## WORK ORDER
Your task is to write out exactly the lines from the line containing "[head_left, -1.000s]" through the end of the records, inclusive at both ends.

[Data items]
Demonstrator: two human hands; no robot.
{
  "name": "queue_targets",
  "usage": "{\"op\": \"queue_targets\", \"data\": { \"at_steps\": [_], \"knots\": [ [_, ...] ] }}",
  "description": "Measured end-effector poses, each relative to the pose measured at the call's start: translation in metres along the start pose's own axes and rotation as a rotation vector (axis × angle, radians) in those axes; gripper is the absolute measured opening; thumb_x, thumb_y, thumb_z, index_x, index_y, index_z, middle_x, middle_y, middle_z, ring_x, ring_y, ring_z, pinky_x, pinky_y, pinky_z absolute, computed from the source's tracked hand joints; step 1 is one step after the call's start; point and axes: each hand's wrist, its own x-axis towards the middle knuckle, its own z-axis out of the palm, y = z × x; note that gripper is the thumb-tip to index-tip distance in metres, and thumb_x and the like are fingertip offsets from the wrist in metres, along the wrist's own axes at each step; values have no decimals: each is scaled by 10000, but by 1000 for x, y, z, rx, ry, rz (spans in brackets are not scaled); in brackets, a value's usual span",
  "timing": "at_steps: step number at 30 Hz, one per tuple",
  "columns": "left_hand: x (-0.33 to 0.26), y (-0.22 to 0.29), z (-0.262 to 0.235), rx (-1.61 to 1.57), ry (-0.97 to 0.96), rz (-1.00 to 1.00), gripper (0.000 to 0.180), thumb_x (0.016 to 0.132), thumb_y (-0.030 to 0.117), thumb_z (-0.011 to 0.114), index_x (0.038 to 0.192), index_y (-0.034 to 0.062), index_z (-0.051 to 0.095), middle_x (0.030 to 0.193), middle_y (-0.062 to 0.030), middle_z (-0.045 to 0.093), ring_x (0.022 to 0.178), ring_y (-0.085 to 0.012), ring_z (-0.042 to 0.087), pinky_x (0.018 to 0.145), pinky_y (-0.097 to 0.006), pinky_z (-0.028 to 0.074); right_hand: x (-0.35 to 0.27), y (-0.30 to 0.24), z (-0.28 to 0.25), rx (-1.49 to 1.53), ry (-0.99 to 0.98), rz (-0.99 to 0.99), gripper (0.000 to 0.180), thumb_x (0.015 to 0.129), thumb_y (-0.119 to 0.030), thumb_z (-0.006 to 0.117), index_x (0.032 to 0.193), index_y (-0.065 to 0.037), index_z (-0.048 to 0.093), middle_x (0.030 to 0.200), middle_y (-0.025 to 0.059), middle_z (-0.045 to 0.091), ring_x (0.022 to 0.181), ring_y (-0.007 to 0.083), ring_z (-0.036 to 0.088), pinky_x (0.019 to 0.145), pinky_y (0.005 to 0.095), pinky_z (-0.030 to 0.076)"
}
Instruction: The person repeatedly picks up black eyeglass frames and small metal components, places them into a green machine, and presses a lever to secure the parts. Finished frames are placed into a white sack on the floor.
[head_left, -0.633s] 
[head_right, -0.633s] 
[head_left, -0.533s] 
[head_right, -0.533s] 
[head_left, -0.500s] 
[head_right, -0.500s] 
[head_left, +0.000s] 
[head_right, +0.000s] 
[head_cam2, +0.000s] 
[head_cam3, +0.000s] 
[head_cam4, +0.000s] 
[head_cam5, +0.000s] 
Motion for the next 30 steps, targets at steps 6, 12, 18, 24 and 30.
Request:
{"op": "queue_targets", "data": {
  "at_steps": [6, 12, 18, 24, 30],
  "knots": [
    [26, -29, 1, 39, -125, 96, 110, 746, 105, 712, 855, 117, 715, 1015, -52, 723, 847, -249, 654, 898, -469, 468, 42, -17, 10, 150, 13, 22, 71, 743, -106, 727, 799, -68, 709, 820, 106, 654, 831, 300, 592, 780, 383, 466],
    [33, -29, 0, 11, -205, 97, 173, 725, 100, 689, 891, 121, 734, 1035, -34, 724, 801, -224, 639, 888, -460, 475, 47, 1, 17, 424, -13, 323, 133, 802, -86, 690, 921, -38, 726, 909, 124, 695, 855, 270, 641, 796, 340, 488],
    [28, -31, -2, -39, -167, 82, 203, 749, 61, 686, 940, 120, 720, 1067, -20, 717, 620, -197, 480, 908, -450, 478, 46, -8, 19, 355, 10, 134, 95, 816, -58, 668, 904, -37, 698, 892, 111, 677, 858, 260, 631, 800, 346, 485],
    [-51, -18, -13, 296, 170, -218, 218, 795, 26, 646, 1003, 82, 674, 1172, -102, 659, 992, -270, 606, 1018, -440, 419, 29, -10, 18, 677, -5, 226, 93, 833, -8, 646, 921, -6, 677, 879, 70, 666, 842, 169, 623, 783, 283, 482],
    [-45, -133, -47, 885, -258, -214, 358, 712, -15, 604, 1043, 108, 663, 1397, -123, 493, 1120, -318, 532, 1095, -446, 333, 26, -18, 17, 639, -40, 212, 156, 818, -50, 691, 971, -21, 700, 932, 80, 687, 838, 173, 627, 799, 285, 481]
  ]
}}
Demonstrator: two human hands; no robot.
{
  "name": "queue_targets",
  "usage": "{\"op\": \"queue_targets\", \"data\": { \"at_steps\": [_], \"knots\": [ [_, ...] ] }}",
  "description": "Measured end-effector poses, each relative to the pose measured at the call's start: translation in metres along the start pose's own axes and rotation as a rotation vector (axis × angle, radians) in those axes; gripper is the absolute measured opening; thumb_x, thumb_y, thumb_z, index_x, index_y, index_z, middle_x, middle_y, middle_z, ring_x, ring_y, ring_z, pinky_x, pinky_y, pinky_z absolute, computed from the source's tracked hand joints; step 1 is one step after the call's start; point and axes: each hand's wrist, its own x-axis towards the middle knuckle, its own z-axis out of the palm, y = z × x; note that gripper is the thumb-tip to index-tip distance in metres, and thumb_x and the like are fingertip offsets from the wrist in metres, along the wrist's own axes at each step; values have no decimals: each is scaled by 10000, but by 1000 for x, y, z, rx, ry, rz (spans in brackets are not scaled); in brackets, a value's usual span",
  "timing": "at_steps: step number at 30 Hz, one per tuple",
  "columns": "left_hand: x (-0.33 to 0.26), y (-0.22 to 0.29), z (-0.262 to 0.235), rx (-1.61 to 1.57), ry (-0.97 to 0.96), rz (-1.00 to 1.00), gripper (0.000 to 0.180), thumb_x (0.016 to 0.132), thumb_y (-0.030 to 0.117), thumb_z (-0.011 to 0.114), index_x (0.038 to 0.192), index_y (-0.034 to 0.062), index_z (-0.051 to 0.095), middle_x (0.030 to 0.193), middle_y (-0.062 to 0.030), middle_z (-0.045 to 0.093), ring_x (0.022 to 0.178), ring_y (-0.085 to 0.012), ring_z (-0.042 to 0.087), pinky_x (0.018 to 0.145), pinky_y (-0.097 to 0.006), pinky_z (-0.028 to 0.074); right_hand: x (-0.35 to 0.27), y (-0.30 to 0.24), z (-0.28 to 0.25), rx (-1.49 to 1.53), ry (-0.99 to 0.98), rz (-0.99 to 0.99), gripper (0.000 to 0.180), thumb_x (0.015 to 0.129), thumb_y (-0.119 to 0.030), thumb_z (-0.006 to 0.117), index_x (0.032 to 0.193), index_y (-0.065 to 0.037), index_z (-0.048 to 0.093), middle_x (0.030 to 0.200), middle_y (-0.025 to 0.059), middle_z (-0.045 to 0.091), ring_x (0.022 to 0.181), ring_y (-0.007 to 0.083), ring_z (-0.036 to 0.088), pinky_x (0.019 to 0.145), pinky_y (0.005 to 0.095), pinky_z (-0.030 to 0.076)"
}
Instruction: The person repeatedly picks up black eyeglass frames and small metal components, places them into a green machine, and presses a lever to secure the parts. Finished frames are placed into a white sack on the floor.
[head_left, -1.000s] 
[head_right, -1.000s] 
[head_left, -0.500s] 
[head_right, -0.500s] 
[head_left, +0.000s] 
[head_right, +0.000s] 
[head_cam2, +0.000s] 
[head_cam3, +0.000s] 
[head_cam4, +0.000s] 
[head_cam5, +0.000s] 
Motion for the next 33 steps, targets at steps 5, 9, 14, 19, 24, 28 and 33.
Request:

## SOLUTION TO THIS PROBLEM
[head_left, -1.000s] 
[head_right, -1.000s] 
[head_left, -0.500s] 
[head_right, -0.500s] 
[head_left, +0.000s] 
[head_right, +0.000s] 
[head_cam2, +0.000s] 
[head_cam3, +0.000s] 
[head_cam4, +0.000s] 
[head_cam5, +0.000s] 
Motion for the next 33 steps, targets at steps 5, 9, 14, 19, 24, 28 and 33.
Request:

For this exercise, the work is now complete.